Information shown =
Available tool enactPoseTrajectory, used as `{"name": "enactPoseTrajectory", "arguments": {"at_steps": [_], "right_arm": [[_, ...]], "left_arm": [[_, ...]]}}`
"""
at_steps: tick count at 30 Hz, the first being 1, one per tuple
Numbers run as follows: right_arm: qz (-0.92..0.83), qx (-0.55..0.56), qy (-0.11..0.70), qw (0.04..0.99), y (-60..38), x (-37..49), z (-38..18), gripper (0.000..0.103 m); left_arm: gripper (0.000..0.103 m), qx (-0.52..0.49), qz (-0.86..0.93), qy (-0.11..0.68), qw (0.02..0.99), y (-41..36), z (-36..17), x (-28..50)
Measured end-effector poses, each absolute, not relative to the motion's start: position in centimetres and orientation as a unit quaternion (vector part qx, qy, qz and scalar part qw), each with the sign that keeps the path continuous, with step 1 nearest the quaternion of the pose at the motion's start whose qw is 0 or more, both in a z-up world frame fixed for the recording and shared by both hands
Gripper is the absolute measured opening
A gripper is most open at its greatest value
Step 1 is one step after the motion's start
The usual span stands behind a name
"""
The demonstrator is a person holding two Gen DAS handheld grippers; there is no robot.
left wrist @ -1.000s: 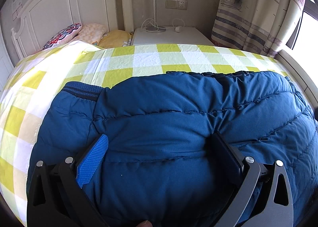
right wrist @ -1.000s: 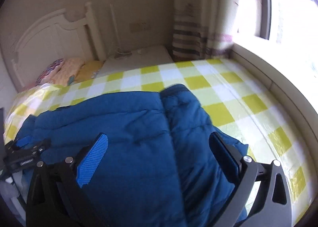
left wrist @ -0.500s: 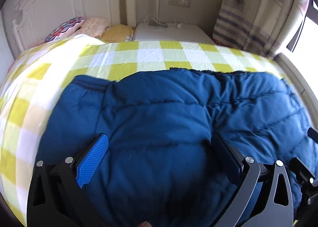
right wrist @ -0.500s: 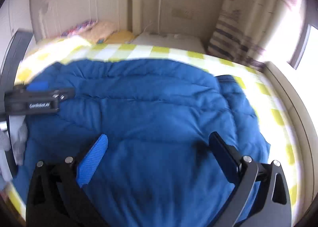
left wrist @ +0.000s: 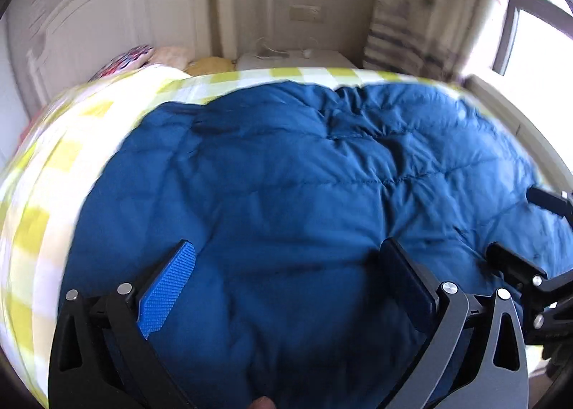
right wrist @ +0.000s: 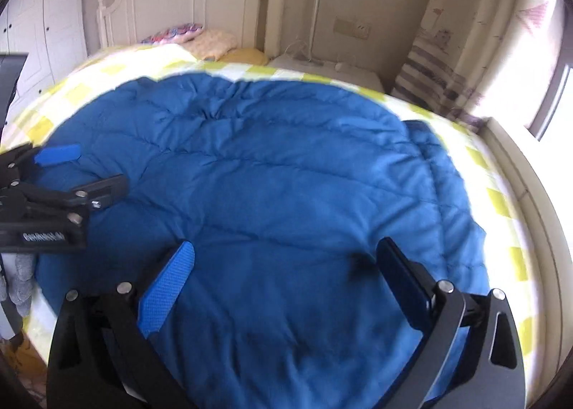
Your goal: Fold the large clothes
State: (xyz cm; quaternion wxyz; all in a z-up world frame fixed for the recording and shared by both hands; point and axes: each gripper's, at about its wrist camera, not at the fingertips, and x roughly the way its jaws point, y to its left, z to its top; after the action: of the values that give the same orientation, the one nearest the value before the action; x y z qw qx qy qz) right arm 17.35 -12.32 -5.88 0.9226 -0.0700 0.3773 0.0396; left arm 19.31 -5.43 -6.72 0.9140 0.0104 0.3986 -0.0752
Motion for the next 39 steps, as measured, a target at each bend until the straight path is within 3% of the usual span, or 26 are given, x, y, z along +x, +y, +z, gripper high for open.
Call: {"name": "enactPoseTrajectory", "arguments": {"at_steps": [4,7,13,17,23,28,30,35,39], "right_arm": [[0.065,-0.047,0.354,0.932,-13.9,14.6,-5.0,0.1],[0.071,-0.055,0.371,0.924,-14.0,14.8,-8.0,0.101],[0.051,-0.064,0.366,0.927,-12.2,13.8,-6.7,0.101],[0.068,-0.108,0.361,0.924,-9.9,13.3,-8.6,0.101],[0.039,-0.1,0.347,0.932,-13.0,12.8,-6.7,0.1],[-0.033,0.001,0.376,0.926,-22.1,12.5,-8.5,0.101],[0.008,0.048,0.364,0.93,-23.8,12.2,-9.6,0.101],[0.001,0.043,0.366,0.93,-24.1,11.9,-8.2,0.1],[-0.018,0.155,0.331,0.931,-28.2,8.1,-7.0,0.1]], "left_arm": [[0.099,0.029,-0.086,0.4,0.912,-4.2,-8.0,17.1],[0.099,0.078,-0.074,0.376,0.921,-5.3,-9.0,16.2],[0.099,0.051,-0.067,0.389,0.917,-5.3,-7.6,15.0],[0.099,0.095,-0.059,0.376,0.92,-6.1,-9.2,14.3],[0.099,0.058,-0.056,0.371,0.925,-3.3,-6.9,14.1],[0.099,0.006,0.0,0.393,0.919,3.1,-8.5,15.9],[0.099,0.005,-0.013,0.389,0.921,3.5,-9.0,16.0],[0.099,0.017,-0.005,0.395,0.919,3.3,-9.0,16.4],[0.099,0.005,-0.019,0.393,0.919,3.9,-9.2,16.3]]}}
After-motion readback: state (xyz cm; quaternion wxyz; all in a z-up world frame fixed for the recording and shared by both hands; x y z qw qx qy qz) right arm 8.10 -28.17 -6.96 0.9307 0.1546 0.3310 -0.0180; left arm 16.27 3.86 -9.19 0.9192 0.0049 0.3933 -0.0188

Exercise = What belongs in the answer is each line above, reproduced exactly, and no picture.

Written reply =
Available tool enactPoseTrajectory, used as `{"name": "enactPoseTrajectory", "arguments": {"at_steps": [_], "right_arm": [[_, ...]], "left_arm": [[_, ...]]}}`
"""
at_steps: tick count at 30 Hz, the first being 1, one per tuple
Numbers run as follows: right_arm: qz (-0.92..0.83), qx (-0.55..0.56), qy (-0.11..0.70), qw (0.04..0.99), y (-60..38), x (-37..49), z (-38..18), gripper (0.000..0.103 m); left_arm: gripper (0.000..0.103 m), qx (-0.52..0.49), qz (-0.86..0.93), qy (-0.11..0.68), qw (0.02..0.99), y (-41..36), z (-36..17), x (-28..50)
Measured end-effector poses, each absolute, not relative to the motion's start: position in centimetres and orientation as a unit quaternion (vector part qx, qy, qz and scalar part qw), each with the sign that keeps the path continuous, with step 1 nearest the quaternion of the pose at the motion's start whose qw is 0 or more, both in a z-up world frame fixed for the recording and shared by both hands
Gripper is the absolute measured opening
A gripper is most open at its greatest value
Step 1 is one step after the motion's start
The usual span stands behind a name
"""
The demonstrator is a person holding two Gen DAS handheld grippers; there is no robot.
left wrist @ -1.000s: 
right wrist @ -1.000s: 
left wrist @ -0.500s: 
right wrist @ -0.500s: 
left wrist @ +0.000s: 
right wrist @ +0.000s: 
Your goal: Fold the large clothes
State: (xyz cm; quaternion wxyz; all in a z-up world frame fixed for the recording and shared by both hands; point and axes: each gripper's, at about its wrist camera, not at the fingertips, and x roughly the way its jaws point, y to its left, z to its top; after the action: of the values that give the same orientation, the one nearest the value before the action; x y z qw qx qy qz) right arm 17.35 -12.32 -5.88 0.9226 -0.0700 0.3773 0.0396; left arm 19.31 -5.43 -6.72 0.9140 0.0104 0.3986 -0.0752
Motion for the next 39 steps, as measured, a target at each bend until the straight path is within 3% of the usual span, or 26 are given, x, y, z along +x, +y, +z, gripper high for open.
Call: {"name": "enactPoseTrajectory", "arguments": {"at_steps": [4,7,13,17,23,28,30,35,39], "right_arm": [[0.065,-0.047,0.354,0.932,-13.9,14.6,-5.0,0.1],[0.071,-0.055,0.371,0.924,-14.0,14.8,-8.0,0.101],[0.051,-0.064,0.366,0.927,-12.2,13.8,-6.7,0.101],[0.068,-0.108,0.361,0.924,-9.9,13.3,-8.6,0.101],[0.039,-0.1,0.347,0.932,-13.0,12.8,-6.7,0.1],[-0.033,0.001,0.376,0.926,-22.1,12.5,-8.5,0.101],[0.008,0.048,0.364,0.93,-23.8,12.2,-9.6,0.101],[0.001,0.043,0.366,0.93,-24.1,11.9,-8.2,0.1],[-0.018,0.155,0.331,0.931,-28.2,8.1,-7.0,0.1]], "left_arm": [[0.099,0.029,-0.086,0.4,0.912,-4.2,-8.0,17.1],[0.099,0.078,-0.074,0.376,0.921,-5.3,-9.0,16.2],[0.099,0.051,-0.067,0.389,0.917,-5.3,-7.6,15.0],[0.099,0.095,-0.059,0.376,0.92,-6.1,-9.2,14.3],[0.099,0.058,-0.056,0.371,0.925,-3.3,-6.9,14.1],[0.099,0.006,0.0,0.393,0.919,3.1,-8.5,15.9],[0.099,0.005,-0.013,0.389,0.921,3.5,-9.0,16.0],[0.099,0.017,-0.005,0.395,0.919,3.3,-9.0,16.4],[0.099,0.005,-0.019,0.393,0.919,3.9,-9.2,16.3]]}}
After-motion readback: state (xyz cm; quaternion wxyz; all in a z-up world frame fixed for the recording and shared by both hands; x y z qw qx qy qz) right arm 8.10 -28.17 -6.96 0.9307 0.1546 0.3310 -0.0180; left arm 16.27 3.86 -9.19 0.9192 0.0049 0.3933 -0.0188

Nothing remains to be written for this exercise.